= Beginning of Section =

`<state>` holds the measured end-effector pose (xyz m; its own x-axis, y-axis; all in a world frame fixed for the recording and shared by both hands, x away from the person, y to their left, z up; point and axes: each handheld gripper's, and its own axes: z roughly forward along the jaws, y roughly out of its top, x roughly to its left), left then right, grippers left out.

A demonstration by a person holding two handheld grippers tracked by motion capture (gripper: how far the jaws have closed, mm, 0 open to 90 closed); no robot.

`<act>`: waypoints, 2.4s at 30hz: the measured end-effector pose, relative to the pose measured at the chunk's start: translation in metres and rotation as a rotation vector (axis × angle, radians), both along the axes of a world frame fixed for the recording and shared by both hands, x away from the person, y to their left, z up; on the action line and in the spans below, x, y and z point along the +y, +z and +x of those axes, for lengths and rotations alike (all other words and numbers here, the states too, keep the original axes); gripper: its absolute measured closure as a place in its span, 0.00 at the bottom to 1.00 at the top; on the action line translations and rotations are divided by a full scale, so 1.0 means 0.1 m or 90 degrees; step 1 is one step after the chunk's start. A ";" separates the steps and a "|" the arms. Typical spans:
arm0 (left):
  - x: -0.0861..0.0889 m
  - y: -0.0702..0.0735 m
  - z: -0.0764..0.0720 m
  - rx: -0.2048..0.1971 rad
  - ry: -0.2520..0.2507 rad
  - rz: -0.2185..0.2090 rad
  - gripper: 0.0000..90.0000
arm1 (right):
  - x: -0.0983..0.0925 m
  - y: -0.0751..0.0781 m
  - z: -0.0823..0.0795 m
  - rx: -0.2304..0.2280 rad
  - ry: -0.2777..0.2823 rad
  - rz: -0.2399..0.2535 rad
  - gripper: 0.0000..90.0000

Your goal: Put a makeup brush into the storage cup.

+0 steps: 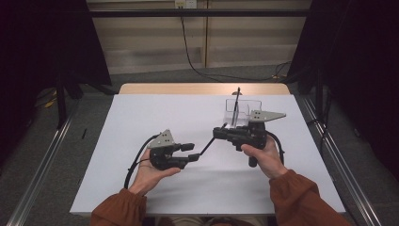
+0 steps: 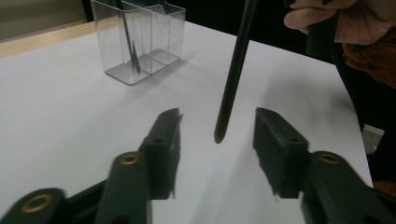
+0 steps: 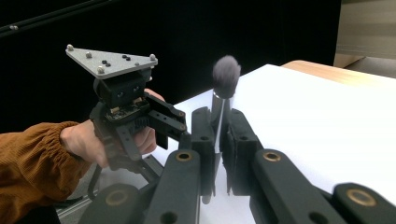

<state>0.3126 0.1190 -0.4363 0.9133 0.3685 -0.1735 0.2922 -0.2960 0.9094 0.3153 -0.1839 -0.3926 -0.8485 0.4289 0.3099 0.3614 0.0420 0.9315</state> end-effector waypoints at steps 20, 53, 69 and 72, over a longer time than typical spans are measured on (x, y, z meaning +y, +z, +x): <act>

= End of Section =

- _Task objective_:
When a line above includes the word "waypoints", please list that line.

- _Written solution_:
`<act>`: waypoints, 2.4s at 30hz: the measured end-effector pose, relative to the pose measured at the chunk's start: translation in metres and rotation as a rotation vector (axis × angle, radians), both along the axes of a world frame fixed for the recording and shared by both hands, x away from the person, y to their left, z up; on the action line and in the spans below, x, y and z point along the +y, +z and +x of those axes, for lengths and rotations alike (all other words and numbers here, the states too, keep the original axes); gripper: its absolute measured closure as a place in its span, 0.00 at the bottom to 1.00 at the top; on the action line translations and rotations are divided by a full scale, so 1.0 means 0.1 m or 90 degrees; step 1 is one step after the chunk's start. A ";" separates the steps and a "|" the arms. Typical spans:
<state>0.3126 0.1190 -0.4363 0.9133 0.3685 -0.1735 0.2922 -0.2960 0.9094 0.3153 -0.1839 -0.3926 -0.8485 0.4289 0.3099 0.3614 0.0420 0.9315</state> end-effector waypoints at steps 20, 53, 69 and 72, over a longer time than typical spans are measured on (x, y, z meaning +y, +z, +x): <act>

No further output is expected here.